Dodgers’ fall is a nasty one

Times Staff Writer

PITTSBURGH -- Larry Bowa assumed the worst when he saw Nomar Garciaparra crumble to the ground a few feet in front of him.

“I thought he blew everything out,” said Bowa, the Dodgers’ third base coach.

But Garciaparra walked back to the clubhouse and within a couple of hours, he was standing in front of his locker sounding fairly certain that his days with the Dodgers didn’t end with him on the ground between third base and home plate, being tagged by catcher Ryan Doumit for the final out of the top of the fifth inning of a 15-8 loss to the Pittsburgh Pirates on Wednesday night at PNC Park.


The Pirates put the game away with an eight-run seventh inning and the Dodgers’ NL West lead was cut to 3 1/2 games over Arizona.

“It could’ve been a lot worse,” said the 35-year-old Garciaparra, who will be a free agent this winter.

The initial diagnosis provided by the Dodgers’ training staff in the wake of the team’s third loss in its last 17 games was that Garciaparra had re-sprained the medial collateral ligament in his left knee. It isn’t known if he will be out days or weeks.

On second base when Pablo Ozuna singled to right field, Garciaparra motored around third base, then tried to stop, but the wet grass caused his right leg to kick out. His left knee collapsed. He hit the ground and writhed in pain.

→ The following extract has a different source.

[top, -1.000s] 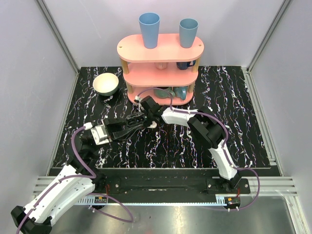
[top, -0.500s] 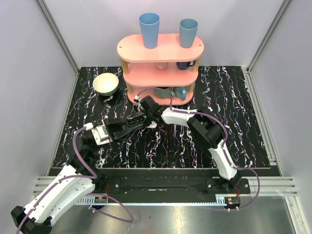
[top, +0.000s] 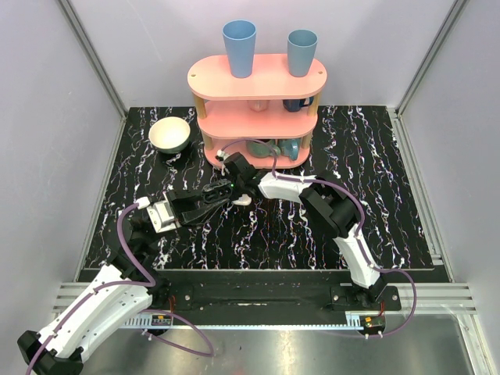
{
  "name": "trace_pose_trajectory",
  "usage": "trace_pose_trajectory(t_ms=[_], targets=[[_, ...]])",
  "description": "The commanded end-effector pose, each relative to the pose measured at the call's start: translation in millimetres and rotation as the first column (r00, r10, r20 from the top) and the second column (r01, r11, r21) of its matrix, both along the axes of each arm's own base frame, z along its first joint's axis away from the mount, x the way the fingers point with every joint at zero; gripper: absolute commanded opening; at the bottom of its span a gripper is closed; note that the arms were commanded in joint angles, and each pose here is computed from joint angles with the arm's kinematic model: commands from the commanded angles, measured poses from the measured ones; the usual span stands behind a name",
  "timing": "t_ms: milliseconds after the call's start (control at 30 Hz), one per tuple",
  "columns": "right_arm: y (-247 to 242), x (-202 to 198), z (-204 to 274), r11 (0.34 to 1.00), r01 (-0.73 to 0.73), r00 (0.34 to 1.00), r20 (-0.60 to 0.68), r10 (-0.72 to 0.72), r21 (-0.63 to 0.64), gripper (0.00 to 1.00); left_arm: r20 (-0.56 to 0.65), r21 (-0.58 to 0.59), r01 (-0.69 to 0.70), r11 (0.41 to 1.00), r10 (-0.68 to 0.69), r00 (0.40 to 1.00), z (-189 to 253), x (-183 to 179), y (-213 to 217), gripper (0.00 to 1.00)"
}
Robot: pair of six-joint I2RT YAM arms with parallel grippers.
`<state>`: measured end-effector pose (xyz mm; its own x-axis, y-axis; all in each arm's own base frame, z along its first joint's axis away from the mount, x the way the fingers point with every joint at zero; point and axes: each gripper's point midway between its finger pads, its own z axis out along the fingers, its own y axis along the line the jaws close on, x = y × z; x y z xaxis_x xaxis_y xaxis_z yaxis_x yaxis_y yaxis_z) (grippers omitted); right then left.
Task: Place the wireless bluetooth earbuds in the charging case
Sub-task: Pick up the right earbud from the center of the board.
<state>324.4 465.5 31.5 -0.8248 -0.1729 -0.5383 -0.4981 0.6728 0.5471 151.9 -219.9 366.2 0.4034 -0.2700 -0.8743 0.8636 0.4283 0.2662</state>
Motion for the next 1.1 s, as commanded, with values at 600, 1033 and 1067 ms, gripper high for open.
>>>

Manager Joe Torre had acknowledged that the attempt to turn Garciaparra into the Dodgers’ everyday shortstop last month was overly ambitious. Garciaparra started 14 of their 17 games at the position from Aug. 12-29 and broke down, forcing Torre to reconsider his role.

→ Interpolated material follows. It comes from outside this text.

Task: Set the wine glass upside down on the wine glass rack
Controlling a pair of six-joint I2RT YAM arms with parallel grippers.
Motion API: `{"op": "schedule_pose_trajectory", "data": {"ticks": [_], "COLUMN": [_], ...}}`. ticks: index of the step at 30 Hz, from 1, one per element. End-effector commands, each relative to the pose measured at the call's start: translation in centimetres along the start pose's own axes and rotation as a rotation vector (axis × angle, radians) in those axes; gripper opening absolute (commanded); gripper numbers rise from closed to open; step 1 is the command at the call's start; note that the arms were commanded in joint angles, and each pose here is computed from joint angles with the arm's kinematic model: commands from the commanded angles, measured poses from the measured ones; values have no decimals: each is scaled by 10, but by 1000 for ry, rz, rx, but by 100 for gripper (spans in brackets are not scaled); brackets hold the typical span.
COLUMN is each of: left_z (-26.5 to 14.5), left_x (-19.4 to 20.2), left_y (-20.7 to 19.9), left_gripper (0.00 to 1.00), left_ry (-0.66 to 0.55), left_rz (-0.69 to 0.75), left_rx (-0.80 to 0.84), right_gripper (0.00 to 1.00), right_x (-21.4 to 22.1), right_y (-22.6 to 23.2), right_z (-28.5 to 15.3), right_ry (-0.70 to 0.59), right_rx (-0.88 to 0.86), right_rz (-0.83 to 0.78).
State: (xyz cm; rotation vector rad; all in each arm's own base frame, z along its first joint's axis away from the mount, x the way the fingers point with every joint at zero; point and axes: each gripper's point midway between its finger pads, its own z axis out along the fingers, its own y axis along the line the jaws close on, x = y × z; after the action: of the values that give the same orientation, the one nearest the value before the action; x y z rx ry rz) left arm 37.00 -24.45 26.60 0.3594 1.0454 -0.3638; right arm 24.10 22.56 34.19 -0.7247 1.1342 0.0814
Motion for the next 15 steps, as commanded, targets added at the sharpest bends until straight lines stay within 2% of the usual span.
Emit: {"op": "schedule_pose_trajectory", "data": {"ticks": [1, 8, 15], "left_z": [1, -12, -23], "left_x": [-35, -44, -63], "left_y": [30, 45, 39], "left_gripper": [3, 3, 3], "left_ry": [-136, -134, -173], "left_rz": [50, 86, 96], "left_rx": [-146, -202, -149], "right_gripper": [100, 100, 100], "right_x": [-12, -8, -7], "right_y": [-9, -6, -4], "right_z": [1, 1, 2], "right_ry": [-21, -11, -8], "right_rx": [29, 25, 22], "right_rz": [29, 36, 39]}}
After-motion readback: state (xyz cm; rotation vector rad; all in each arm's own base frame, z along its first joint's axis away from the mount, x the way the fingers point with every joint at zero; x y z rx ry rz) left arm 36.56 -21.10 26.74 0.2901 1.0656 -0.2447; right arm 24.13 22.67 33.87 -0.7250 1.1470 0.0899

Torre said Garciaparra would primarily be a bench player who made occasional starts at first, third and short, providing late-inning options.

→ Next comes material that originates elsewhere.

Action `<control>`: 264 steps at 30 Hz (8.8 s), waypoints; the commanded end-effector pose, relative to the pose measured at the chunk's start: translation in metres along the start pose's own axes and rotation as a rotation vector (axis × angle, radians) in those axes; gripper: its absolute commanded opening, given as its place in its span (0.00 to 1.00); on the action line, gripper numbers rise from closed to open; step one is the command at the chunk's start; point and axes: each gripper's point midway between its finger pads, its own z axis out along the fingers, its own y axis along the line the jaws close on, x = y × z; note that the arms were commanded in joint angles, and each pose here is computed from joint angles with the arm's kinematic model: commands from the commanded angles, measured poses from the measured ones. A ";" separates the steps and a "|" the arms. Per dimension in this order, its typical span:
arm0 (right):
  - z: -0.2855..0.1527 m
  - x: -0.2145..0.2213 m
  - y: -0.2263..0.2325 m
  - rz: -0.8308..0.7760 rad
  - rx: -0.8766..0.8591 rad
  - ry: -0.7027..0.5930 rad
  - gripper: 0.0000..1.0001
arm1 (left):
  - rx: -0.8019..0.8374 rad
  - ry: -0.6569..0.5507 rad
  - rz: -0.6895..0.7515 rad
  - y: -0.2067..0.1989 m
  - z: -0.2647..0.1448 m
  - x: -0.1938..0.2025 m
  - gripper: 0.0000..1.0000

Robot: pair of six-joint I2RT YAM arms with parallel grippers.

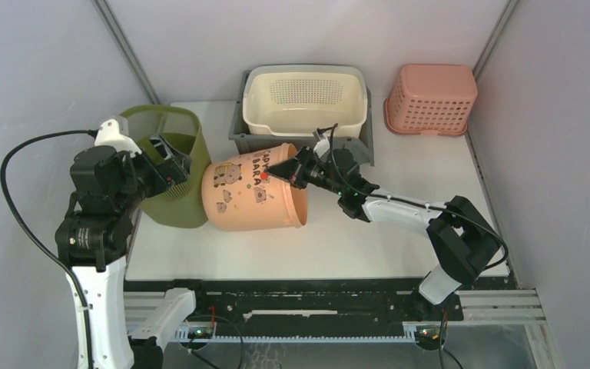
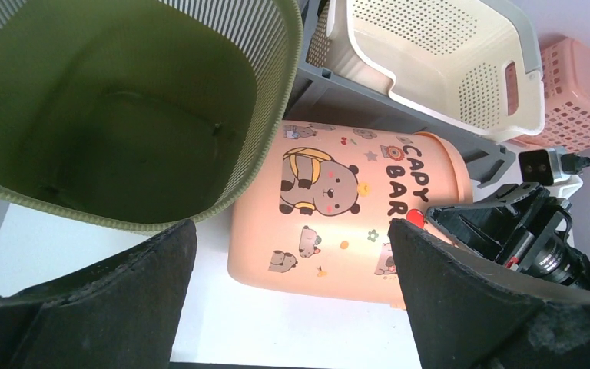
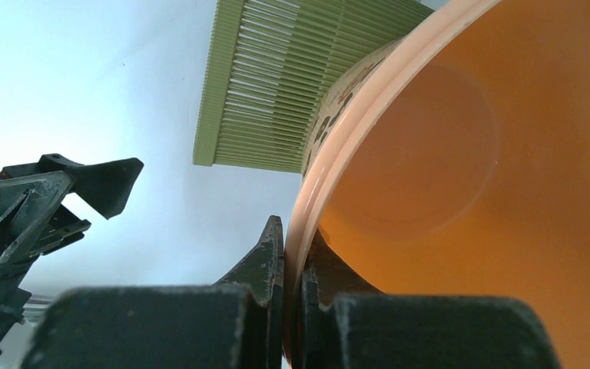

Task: Turn the large container upside down
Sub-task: Turn the container upside down at the center of the board.

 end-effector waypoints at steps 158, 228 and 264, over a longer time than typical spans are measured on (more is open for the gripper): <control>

“I’ve never done it,” Garciaparra said of being a reserve. “I’m just doing it.”

Garciaparra started at first Wednesday because the Dodgers were facing left-handed Zach Duke and Torre wanted to sit James Loney.

The sight of Garciaparra on the ground with his hands on his helmet was the most lasting image of a night filled with misfortune for the Dodgers.

Chad Billingsley gave up a grand slam to Adam LaRoche in the fifth to hand the Pirates a 7-4 lead. The home run by LaRoche was his second of the game off Billingsley, who was charged with seven runs (six earned) and eight hits over 4 2/3 wild innings.

The control problems that Billingsley faced this time weren’t the same ones he overcame in a win five days earlier in Colorado.

“Last week, I was out of the zone,” Billingsley said. “Today, I was missing over the plate.”

The Dodgers tied the score in the top of the seventh on a double by Angel Berroa that drove in Ozuna, but the Pirates blew the game open in the bottom of the inning.

Scott Proctor retired the first two batters, but Torre replaced him at that point with Scott Elbert, one of three pitchers who combined to give up eight runs before recording the third out.

The 15-7 deficit provided the right situation for James McDonald to make his major league debut. McDonald struck out two in a 1-2-3 eighth inning.